▶ [Problem to work on]:
What I need is an exact repeat of the lines from the one with "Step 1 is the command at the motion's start" through the end of the listing below. Leave out every picture.

Provided material Start Marker

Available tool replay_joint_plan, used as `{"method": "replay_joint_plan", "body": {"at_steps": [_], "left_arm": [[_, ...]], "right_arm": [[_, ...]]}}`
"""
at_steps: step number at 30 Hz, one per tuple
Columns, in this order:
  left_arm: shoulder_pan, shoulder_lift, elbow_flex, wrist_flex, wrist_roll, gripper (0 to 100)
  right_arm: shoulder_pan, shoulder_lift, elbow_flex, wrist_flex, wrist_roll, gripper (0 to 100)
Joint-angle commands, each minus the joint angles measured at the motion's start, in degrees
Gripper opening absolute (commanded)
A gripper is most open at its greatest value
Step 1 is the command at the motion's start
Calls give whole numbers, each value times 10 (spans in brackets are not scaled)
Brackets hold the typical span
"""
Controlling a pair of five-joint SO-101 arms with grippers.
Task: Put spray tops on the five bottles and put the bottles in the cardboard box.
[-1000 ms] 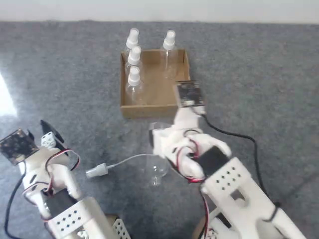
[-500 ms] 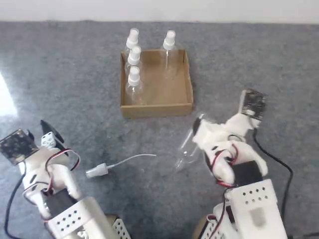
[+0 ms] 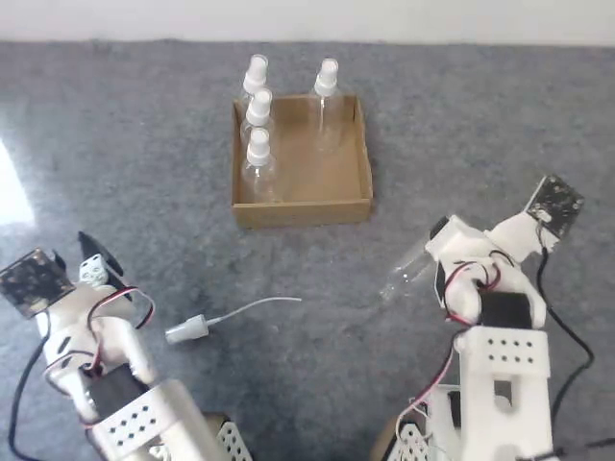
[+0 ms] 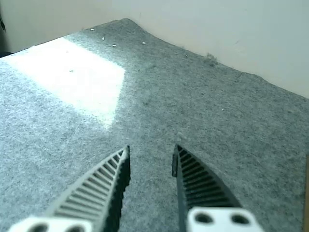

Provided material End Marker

▶ [Written answer]:
Step 1 is the command at the motion's start
Calls give whole numbers, each value times 10 (spans in brackets are not scaled)
Brackets hold the typical span
"""
Controlling a pair of five-joint SO-101 arms with grippers.
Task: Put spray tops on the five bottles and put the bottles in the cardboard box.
[-1000 ms] 
[-500 ms] 
[+0 ms] 
[+0 ms] 

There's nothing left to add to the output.